Structural modeling with AF2

Modeling was performed using the publicly available AF2 repository28, with each of the five trained model parameters. The input included the query sequence and MSA from MMseqs251, without using any templates (unless otherwise noted). No additional refinement was performed on the models.

Both MSA generation and AF2 predictions were run using the code of ColabFold, a publicly available Jupyter notebook30, slightly modified for local batch runs, on a local GPU cluster. The modifications did not affect running parameters, only the mode of providing input data was changed.

Sequence collection and formatting

The sequences of the receptor and peptide to be modeled were extracted from the SEQRES lines of the PDB files, to account for the expressed construct rather than the structure resolved in the PDB. Unknown residues and terminal modifications were removed. Then, the sequences of each pair were concatenated with a linker of 30 glycine residues (for the runs containing linkers), in the order of (N-terminus)receptor-linker-peptide(C-terminus).

Optimization of running parameters

We inspected the contribution of several input parameters to the performance of AF2. Four factors were evaluated (the first option stated was our starting default): poly-Gly linker or separate chains, number of recycles (three or nine), the use of environmental sequences (yes/no), drop-out (no/yes), and the number of seeds (one or five). For every complex in the motif and non-motif sets, 2*2*2*2*5*5 = 400 models were generated.

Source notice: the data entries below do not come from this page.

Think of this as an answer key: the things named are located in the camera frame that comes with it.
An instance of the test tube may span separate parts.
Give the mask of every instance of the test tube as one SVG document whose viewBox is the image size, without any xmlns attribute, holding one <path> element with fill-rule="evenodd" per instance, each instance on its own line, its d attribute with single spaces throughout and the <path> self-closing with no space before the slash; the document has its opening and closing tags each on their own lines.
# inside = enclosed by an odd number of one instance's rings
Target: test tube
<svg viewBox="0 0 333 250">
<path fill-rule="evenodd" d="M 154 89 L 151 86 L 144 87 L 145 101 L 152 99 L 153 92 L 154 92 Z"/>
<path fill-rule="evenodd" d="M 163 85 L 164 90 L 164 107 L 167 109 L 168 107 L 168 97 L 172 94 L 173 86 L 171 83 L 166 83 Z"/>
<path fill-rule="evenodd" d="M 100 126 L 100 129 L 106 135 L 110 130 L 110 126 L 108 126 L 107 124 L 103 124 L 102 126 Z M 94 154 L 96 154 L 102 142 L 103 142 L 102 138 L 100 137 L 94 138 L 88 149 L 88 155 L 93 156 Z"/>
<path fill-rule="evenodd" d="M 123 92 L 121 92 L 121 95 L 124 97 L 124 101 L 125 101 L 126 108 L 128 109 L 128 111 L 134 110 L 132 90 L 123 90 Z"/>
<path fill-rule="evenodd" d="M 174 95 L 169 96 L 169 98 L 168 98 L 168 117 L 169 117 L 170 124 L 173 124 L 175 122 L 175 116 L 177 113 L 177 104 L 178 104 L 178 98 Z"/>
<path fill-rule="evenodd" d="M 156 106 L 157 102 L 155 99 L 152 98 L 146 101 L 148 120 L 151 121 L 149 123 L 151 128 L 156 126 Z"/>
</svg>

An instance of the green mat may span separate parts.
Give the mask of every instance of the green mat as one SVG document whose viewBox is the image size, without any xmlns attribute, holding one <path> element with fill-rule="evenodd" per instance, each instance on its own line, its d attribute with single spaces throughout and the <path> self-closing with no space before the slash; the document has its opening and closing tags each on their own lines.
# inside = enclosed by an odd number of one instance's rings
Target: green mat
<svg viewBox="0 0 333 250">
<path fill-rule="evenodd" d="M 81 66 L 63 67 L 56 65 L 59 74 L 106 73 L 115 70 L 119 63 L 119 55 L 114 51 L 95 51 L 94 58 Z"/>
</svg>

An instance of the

Modeling of Poly-A-receptor interactions

Poly-A peptide docking was carried out on the motif and non-motif datasets, by mutating the peptide residues to Alanine (in the query sequence), keeping the original peptide length for each structure. The models were then generated as described above.

Template-based modeling

As AF2 can read in templates based on HHSearch results, we created an alignment file for every complex, providing the receptor and peptide chains as separate hits, with perfectly matching alignments. By providing the path of the directory containing all the mmCIF files for these structures, AF2 was able to parse and process these templates. Since out of the five trained models, only model 1 and 2 can use templates, these predictions were only run using these models, with the previously selected configuration (recycles = 9, no drop-out, with environmental sequences, one seed, both with poly-Gly linkers and separate chains).

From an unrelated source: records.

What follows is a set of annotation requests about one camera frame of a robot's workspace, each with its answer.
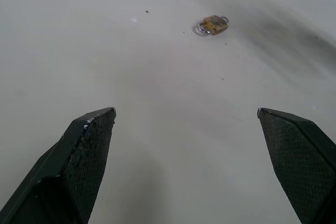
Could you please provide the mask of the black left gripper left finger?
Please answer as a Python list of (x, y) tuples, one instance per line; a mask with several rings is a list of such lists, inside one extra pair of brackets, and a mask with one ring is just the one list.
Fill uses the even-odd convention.
[(88, 223), (104, 176), (115, 108), (74, 119), (1, 210), (1, 223)]

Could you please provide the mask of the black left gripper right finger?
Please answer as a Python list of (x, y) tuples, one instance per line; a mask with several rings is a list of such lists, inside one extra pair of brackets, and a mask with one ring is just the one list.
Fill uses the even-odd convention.
[(257, 112), (275, 174), (301, 223), (335, 223), (335, 143), (312, 121)]

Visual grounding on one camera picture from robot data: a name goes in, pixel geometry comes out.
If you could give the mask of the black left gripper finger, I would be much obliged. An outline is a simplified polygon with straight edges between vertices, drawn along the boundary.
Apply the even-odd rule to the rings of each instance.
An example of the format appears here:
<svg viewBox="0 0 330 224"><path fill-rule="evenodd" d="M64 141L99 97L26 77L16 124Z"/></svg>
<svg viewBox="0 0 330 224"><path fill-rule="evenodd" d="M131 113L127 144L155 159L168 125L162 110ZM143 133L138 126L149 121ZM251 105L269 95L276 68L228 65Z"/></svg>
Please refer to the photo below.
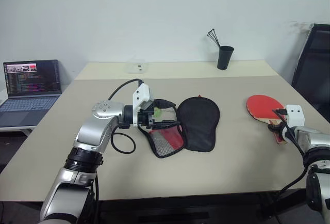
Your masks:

Structure datasets compiled and used in this study

Generating a comprehensive set of peptide–protein complexes

For robust assessment of a modeling protocol, it is important to generate a non-biased, non-redundant dataset. For ease of curation and initial analysis, the PDB was queried for entries with two chains only, and filtered for those having possible protein-peptide interactions according to the following criteria: 1. One chain must be over 30 amino acids long, and one chain must contain between four and 25 amino acids (with at least three amino acids resolved in the solved structure). 2. The peptide chain must have at least two residues within 4 Å distance from the protein chain. This yielded a total of 16,931 structures belonging to 1102 ECOD domains52. Once possible interactions were identified, the following filters were applied: 1. Remove structures with peptide residues annotated as UNK, 2. PDB-range and seq-range fields must agree on the indices of the receptor domain according to ECOD annotation, 3. Apply symmetry operations (from the PDB entry) on the asymmetric unit and check for possible crystal contacts that may affect the bound conformation of the peptide. Remove cases where at least 20% of the peptide residues are in contact with symmetry mates. Structures from ECOD families represented in the motif and non-motif sets were removed. The resulting list was manually validated, and structures were set aside that contain a peptide conformation that might be influenced by context not included in the input (e.g., structures containing ligands in the vicinity of the peptide binding site or peptides with modified residues, such as PTMs). The final list after filtering and manual validation consists of 96 peptide–protein complexes (Large, Non-Redundant: LNR set), and 13 interactions involving PTMs or bound ligands (PTM + LIG set, evaluated separately in Fig. 5d). See Supplementary Data 1 for the full datasets.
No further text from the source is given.